* [Task statement]:
Only the lines of the data below from the one with "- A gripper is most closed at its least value" through the one with "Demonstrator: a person" are wanted. Repeat them exactly.

_ _ _

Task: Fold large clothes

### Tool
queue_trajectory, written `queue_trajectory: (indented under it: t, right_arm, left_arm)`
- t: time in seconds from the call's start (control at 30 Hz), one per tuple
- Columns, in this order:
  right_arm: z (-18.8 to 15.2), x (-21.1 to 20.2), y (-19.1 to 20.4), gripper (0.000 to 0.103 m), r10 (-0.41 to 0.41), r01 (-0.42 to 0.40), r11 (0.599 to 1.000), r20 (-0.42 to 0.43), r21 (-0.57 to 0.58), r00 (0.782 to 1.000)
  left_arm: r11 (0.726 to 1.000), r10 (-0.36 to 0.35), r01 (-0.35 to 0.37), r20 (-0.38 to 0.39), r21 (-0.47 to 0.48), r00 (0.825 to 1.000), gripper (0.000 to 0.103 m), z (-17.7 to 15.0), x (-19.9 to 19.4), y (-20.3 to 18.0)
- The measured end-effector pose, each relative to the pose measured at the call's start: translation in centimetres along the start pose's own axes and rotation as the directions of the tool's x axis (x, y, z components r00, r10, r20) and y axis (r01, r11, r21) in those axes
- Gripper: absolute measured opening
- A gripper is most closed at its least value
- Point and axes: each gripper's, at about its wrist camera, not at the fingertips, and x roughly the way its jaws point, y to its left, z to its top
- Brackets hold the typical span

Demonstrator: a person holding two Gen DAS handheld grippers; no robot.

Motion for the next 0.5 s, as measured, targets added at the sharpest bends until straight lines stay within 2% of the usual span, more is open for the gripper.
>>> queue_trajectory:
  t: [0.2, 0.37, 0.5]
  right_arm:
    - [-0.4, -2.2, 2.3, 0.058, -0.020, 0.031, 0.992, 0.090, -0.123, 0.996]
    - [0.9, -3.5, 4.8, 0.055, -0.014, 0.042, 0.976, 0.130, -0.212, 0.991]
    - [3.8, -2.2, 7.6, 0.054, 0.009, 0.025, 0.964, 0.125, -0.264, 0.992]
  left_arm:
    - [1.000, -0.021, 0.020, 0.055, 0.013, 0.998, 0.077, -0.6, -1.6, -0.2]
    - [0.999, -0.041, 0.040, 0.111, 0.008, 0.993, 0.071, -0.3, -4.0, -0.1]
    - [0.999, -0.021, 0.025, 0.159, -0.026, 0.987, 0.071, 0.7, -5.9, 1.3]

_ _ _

* [Written reply]:
- A gripper is most closed at its least value
- Point and axes: each gripper's, at about its wrist camera, not at the fingertips, and x roughly the way its jaws point, y to its left, z to its top
- Brackets hold the typical span

Demonstrator: a person holding two Gen DAS handheld grippers; no robot.

Nothing else belongs in this output.